Kylan blinked with his hands up in surrender, completely baffled by the actions of the Agabus. The people grew uncomfortable, looking to the elders to do something. The leaders were in as much disbelief as anyone, but a single glance at Costa proved they had best not interfere.

Andre returned his attention to the spirit of chaos which clung to his host with sneering fangs dripping with the gleaming blood of the Panoplia. Havoc rose to his full height above Kylan’s head, and Andre stepped back. He abruptly released his hold on Kylan’s shirt and caused him to stumble slightly while he watched the Agabus cautiously.

Andre cared for no one but the beast filling the room with its dread, spreading his useless wings and unhitching his jaw with a high-pitched, horrific scream. The Agabus gave Havoc no time to strike, launching the dagger and hitting the Daimon in the skeletal shoulder to repay him for Lavi’s infliction.
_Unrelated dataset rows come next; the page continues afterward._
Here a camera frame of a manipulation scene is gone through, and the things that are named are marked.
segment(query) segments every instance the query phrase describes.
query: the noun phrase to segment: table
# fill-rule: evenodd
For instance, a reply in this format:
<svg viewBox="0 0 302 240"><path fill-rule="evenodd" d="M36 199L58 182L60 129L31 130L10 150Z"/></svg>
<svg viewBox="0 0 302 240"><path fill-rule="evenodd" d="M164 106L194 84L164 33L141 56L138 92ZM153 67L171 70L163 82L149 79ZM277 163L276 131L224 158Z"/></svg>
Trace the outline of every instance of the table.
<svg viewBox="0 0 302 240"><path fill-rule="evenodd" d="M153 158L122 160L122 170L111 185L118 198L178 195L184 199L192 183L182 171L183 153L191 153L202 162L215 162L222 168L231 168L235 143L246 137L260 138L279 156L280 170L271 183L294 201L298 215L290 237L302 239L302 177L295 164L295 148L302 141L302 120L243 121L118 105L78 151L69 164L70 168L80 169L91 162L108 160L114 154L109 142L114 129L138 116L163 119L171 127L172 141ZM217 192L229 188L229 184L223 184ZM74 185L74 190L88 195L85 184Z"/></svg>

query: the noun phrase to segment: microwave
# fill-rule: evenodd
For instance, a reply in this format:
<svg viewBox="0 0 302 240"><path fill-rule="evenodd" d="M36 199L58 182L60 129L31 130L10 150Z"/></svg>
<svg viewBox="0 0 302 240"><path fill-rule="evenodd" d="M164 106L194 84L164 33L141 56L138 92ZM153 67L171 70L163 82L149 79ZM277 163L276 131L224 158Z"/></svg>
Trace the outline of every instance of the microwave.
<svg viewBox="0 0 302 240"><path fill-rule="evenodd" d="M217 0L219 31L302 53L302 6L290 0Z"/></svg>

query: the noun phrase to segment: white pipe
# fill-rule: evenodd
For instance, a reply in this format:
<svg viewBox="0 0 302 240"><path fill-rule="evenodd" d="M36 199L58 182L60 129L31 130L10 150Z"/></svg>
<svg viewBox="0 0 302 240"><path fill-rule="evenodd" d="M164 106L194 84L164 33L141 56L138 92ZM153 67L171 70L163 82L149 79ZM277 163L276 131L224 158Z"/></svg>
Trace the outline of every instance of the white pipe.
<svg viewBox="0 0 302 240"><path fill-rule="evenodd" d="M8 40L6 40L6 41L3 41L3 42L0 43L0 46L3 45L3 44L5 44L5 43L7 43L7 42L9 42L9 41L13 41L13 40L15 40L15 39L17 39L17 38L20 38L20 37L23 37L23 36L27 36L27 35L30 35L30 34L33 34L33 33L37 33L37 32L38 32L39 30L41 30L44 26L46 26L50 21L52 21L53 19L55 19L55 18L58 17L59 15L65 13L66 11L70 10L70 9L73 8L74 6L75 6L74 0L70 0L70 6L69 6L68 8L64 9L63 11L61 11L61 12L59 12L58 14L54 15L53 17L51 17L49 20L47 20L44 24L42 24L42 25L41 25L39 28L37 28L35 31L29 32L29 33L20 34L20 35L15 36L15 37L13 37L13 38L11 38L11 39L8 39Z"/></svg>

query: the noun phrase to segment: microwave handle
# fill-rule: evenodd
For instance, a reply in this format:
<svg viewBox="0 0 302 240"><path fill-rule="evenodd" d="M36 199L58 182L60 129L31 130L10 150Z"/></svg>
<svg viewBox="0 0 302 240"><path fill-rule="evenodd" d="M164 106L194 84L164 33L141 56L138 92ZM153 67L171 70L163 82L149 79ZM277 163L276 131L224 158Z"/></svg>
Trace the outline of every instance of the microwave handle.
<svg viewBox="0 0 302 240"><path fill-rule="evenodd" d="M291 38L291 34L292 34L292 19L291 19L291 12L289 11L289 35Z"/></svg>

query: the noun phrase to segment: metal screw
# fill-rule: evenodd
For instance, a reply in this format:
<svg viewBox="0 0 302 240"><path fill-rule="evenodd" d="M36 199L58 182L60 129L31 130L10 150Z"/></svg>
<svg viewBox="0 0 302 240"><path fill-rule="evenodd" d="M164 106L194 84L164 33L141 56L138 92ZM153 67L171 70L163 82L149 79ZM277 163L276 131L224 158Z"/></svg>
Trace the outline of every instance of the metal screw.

The spectators collectively reacted to the sight of the blade leave his hand and simply vanish into thin air over Kylan’s head.

Kylan dropped to the floor, ducking his head, and glancing up as if expecting the dagger to fall from above. The people were stunned to silence. The Kirkebys stared in amazement at the Agabus as he turned with his eyes, not on them, but on the ceiling of the great building.

Andre followed the escape of the Daimon as it fled from the room with a ferocious roar which quelled the hearts of the people though they did not know the source of the disturbance. Havoc landed heavily on the polished floor before the open doors of the Center, scrambled with scratching claws, and ran into the night.

“Shamira!” Andre crossed the floor once more and stopped at the door as the Panoplia appeared.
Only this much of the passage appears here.